The records below hold a stretch from the line with "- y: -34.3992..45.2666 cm" through the line with "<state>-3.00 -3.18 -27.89"; return exactly those lines, ends included, and nothing more.

(Excerpts from a dataset)
• • •

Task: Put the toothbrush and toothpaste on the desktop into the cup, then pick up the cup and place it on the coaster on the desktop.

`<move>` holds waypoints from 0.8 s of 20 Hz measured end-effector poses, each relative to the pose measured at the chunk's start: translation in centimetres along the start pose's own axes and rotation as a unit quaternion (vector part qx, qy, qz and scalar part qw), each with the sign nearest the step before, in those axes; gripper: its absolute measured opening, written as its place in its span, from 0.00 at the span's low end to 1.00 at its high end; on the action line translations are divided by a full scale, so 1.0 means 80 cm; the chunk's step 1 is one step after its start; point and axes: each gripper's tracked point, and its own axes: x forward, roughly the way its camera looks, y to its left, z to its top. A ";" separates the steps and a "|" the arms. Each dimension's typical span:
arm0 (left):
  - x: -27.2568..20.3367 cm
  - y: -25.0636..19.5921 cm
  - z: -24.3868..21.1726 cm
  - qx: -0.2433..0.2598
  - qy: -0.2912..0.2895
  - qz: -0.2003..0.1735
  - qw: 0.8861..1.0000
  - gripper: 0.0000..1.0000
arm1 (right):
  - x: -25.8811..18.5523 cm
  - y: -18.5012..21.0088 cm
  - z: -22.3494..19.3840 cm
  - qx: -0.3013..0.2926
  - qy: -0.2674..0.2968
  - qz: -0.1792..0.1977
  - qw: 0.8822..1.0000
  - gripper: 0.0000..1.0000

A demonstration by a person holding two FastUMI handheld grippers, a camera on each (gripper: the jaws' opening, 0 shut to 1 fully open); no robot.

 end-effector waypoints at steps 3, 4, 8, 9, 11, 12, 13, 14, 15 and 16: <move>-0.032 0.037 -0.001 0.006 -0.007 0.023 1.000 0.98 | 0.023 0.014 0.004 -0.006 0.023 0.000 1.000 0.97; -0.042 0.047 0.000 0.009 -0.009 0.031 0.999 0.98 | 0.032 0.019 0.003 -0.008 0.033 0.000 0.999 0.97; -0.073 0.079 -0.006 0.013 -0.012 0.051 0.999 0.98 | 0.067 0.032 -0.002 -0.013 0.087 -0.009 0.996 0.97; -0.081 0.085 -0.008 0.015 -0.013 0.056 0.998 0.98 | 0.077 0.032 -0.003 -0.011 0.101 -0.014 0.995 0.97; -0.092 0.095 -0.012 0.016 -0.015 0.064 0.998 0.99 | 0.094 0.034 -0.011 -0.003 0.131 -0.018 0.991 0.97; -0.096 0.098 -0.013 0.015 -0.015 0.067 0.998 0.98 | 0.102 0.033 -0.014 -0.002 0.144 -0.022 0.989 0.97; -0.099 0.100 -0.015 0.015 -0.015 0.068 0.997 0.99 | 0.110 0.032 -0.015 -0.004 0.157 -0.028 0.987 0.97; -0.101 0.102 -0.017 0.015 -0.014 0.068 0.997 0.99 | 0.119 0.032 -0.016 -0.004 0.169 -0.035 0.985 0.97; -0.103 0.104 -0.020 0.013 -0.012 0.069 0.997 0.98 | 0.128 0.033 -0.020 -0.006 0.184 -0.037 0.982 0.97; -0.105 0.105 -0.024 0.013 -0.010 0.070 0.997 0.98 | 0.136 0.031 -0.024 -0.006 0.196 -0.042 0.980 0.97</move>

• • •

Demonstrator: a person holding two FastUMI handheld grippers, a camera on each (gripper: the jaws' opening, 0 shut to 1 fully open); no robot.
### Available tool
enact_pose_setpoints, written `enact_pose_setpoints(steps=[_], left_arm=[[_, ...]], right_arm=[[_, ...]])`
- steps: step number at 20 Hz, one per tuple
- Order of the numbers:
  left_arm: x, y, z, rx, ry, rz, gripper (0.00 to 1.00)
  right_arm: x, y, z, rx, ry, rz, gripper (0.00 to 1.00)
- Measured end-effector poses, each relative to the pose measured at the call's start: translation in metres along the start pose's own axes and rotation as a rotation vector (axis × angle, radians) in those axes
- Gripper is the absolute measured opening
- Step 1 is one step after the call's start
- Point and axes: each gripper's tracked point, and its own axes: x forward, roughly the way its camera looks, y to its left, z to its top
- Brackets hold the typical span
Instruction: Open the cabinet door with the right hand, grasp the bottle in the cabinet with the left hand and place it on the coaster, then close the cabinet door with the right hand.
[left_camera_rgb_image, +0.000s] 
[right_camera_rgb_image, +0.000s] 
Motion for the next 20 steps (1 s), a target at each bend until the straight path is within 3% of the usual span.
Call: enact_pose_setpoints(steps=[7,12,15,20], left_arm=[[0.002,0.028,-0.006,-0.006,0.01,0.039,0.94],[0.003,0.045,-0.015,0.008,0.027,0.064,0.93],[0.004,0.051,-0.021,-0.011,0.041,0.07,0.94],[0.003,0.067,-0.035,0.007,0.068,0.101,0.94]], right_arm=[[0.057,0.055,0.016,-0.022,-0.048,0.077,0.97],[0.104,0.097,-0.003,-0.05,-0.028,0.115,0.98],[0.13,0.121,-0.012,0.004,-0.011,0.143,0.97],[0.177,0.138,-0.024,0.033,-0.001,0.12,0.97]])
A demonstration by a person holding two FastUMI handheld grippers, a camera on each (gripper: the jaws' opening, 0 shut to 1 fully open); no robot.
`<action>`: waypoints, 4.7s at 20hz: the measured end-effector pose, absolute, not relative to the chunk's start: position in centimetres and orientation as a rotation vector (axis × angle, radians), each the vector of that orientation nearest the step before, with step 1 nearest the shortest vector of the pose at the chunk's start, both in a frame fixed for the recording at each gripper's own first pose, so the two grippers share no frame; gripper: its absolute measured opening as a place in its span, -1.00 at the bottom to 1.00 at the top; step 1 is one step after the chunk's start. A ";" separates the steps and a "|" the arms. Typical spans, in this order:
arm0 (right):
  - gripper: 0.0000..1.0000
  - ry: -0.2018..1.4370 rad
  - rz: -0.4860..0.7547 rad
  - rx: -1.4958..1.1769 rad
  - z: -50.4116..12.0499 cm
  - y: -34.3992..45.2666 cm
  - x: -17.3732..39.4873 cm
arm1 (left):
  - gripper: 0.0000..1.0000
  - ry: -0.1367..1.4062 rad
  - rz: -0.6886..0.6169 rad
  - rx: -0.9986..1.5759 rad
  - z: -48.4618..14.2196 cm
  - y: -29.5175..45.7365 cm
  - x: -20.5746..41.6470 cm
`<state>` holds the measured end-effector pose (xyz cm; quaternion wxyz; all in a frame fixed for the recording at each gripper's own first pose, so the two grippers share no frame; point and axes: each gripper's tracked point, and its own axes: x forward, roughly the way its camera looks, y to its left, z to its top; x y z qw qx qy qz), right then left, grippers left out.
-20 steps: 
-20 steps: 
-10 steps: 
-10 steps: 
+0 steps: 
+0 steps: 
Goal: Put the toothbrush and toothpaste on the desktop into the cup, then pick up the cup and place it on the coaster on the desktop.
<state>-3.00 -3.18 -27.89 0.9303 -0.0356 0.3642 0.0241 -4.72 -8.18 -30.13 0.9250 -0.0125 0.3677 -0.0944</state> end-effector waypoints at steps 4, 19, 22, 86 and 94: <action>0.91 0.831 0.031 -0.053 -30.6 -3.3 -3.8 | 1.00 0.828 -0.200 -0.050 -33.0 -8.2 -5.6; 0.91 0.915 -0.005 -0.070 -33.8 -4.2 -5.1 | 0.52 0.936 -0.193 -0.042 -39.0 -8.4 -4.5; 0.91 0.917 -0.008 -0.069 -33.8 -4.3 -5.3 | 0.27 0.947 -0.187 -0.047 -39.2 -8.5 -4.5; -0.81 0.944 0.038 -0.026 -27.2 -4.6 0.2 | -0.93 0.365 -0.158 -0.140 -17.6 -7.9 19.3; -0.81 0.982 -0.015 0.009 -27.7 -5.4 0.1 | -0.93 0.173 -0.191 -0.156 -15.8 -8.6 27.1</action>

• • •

=== OUTPUT BELOW ===
  - y: -34.3992..45.2666 cm
  - x: -17.3732..39.4873 cm
arm1 (left):
  - gripper: 0.0000..1.0000
  - ry: -0.1367..1.4062 rad
  - rz: -0.6886..0.6169 rad
  - rx: -0.9986..1.5759 rad
  - z: -48.4618..14.2196 cm
  - y: -29.5175..45.7365 cm
  - x: -20.5746..41.6470 cm
`<state>` holds the measured end-effector pose (xyz cm; quaternion wxyz; all in a frame fixed for the recording at each gripper's own first pose, so the two grippers share no frame; point and axes: each gripper's tracked point, and its own axes: x forward, roughly the way its camera looks, y to its left, z to its top; x y z qw qx qy qz), right then left, grippers left out.
-20 steps: 
-20 steps: 
-10 steps: 
-10 steps: 
+0 steps: 
+0 steps: 
Goal: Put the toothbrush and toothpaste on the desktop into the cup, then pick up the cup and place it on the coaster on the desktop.
<state>-3.00 -3.18 -27.89 0.9303 -0.0356 0.3642 0.0241 -4.72 -8.18 -30.13 0.9250 -0.0125 0.3677 -0.0944</state> end-effector waypoints at steps 4, 19, 22, 86 and 94: <action>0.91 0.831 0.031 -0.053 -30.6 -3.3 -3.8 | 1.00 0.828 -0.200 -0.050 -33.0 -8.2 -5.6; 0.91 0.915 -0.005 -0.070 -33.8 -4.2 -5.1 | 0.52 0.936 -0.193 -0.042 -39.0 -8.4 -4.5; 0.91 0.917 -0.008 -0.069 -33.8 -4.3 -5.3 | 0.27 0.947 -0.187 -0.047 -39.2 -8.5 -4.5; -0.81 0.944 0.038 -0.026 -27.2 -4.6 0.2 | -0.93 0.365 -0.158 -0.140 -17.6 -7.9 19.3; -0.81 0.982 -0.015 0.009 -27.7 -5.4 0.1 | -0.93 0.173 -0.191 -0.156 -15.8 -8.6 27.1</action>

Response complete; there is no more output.